Task objective :: Give the listing again in full, exactly as it appears.

Segment Open

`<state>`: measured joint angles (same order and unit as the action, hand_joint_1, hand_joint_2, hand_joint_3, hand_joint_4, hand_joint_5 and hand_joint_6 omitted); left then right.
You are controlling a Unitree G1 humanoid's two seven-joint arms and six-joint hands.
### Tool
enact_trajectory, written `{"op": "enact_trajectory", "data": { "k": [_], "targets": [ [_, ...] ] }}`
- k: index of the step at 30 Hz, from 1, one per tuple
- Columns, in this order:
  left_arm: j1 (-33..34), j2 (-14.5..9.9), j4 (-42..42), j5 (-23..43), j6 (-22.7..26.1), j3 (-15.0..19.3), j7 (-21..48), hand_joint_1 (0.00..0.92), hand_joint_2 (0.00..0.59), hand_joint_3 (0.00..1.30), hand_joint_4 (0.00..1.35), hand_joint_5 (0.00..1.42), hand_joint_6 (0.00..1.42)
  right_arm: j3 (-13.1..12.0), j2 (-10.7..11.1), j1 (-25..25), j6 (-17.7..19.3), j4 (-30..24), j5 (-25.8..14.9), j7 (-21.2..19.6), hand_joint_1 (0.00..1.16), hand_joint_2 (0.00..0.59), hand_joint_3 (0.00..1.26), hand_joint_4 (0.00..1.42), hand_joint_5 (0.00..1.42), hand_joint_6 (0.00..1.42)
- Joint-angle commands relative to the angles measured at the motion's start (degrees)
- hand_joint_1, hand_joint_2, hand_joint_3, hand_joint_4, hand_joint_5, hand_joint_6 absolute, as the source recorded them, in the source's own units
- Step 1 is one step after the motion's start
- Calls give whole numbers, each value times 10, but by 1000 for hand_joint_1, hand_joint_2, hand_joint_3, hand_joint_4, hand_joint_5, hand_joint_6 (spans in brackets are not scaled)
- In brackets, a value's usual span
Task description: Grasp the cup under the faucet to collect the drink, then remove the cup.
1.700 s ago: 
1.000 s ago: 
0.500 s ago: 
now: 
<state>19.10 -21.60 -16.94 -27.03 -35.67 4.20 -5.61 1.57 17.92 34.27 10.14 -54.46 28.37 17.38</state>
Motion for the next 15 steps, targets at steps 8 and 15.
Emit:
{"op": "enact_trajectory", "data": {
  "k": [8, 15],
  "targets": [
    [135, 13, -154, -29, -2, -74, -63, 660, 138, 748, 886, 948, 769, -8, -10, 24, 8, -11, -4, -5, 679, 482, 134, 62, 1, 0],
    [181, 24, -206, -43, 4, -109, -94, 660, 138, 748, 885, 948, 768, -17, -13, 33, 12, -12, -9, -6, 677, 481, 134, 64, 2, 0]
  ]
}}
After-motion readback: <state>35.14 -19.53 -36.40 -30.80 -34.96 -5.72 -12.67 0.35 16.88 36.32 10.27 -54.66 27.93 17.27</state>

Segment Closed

Exercise output ::
`<state>`: measured joint angles (same order and unit as the action, hand_joint_1, hand_joint_2, hand_joint_3, hand_joint_4, hand_joint_5 and hand_joint_6 omitted); left then right.
You are controlling a Unitree G1 humanoid's two seven-joint arms and six-joint hands.
### Tool
enact_trajectory, written `{"op": "enact_trajectory", "data": { "k": [_], "targets": [ [_, ...] ] }}`
- k: index of the step at 30 Hz, from 1, one per tuple
- Columns, in this order:
  left_arm: j1 (-33..34), j2 (-14.5..9.9), j4 (-42..42), j5 (-23..43), j6 (-22.7..26.1), j3 (-15.0..19.3), j7 (-21..48), hand_joint_1 (0.00..0.92), hand_joint_2 (0.00..0.59), hand_joint_3 (0.00..1.30), hand_joint_4 (0.00..1.35), hand_joint_5 (0.00..1.42), hand_joint_6 (0.00..1.42)
  right_arm: j3 (-13.1..12.0), j2 (-10.7..11.1), j1 (-25..25), j6 (-17.7..19.3), j4 (-30..24), j5 (-25.8..14.9), j7 (-21.2..19.6), hand_joint_1 (0.00..1.16), hand_joint_2 (0.00..0.59), hand_joint_3 (0.00..1.26), hand_joint_4 (0.00..1.42), hand_joint_5 (0.00..1.42), hand_joint_6 (0.00..1.42)
- Joint-angle commands relative to the angles measured at the motion's start (degrees)
- hand_joint_1, hand_joint_2, hand_joint_3, hand_joint_4, hand_joint_5, hand_joint_6 absolute, as the source recorded them, in the source's own units
- Step 1 is one step after the motion's start
- Calls give whole numbers, each value times 10, but by 1000 for hand_joint_1, hand_joint_2, hand_joint_3, hand_joint_4, hand_joint_5, hand_joint_6 (spans in brackets are not scaled)
- In brackets, a value's usual span
Task description: Grasp the cup under the faucet to collect the drink, then remove the cup.
1.700 s ago: 
1.000 s ago: 
0.500 s ago: 
now: 
<state>19.10 -21.60 -16.94 -27.03 -35.67 4.20 -5.61 1.57 17.92 34.27 10.14 -54.46 28.37 17.38</state>
Motion for the next 15 steps, targets at steps 8 and 15.
Emit:
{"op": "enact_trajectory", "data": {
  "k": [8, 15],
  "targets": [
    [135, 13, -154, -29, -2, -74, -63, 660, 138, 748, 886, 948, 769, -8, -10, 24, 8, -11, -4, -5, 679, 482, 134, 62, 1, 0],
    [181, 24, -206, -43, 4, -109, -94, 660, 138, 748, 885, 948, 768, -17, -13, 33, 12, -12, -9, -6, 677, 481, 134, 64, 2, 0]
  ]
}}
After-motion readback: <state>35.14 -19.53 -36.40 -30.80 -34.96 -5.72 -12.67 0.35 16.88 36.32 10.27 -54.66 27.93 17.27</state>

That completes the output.